Aim of the exercise
One line at a time, check the entries below for the word "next", and copy each line that has it.

*** Dataset ***

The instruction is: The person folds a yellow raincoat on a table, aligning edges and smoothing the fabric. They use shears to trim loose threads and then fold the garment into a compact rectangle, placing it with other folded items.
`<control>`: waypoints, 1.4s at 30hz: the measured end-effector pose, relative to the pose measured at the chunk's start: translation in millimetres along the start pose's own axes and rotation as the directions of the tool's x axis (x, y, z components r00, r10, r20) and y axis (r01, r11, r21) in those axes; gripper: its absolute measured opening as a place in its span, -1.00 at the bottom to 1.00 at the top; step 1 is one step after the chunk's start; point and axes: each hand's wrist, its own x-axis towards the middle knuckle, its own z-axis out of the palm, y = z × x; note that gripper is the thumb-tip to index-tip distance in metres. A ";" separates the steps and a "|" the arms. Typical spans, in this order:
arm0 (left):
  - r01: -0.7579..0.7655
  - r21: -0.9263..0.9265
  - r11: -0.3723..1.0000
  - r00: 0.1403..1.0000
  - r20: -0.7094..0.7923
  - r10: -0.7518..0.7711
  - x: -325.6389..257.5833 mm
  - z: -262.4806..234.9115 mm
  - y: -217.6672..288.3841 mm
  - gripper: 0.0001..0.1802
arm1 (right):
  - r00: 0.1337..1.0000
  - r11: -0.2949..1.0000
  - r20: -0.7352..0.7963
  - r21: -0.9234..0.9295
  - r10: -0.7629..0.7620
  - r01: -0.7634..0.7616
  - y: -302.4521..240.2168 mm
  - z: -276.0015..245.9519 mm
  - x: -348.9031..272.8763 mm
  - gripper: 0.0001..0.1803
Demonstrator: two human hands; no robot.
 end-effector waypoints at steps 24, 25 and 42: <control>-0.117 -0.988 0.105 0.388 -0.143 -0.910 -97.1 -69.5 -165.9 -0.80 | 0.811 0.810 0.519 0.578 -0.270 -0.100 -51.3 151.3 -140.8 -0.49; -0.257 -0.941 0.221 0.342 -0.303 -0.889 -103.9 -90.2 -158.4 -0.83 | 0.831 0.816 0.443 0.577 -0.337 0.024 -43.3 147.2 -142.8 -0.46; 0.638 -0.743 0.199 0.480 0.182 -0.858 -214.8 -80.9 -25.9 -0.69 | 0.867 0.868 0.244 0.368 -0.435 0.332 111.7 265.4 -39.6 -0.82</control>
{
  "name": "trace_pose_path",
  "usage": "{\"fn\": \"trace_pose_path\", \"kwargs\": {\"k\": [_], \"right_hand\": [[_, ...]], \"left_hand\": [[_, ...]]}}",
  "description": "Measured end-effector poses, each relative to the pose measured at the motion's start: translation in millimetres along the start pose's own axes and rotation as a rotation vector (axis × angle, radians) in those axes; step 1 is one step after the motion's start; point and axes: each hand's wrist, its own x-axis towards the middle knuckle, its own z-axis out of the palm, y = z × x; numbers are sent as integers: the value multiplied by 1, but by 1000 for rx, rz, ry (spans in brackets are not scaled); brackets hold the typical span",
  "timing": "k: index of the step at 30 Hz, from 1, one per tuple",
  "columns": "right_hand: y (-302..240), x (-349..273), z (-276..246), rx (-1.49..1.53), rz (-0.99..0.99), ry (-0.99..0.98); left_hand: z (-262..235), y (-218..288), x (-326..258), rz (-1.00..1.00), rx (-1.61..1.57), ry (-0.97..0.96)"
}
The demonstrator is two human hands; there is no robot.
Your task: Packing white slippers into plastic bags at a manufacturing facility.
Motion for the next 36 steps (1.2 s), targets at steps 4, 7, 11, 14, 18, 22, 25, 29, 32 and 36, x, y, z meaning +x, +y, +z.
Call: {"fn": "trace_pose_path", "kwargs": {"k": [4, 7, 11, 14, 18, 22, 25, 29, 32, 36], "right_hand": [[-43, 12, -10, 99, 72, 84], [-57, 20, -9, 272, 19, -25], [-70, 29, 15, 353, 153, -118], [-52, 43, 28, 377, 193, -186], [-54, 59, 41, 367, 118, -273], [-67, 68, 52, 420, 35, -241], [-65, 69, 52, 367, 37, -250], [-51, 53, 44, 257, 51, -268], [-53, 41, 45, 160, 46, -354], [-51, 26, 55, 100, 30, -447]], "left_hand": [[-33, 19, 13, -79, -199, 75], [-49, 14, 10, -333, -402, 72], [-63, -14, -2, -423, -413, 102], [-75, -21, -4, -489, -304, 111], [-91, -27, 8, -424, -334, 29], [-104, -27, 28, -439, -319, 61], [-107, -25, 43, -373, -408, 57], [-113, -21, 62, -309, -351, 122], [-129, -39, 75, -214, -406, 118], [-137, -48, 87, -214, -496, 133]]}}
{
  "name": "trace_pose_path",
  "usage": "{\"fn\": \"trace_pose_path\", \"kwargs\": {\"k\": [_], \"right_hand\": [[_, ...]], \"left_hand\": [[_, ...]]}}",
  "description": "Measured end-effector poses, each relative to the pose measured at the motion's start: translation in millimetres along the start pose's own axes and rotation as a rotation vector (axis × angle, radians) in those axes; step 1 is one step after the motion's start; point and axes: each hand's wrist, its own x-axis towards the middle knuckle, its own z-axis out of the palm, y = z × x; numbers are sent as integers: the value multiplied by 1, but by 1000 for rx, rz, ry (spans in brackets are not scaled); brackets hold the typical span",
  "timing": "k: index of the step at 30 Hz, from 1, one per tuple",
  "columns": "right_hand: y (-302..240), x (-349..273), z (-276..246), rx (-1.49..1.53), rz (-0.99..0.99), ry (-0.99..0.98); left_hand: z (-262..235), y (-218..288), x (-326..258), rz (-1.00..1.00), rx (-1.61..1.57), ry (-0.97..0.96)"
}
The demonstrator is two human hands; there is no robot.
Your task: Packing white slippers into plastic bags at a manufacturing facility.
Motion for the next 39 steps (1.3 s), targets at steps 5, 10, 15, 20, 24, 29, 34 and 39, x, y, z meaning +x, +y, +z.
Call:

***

Result
Motion for the next 36 steps (1.2 s), targets at steps 4, 7, 11, 14, 18, 22, 25, 29, 32 and 36, x, y, z meaning +x, +y, +z.
Motion for the next 39 steps (1.3 s), targets at steps 5, 10, 15, 20, 24, 29, 34 and 39, x, y, z meaning +x, +y, +z.

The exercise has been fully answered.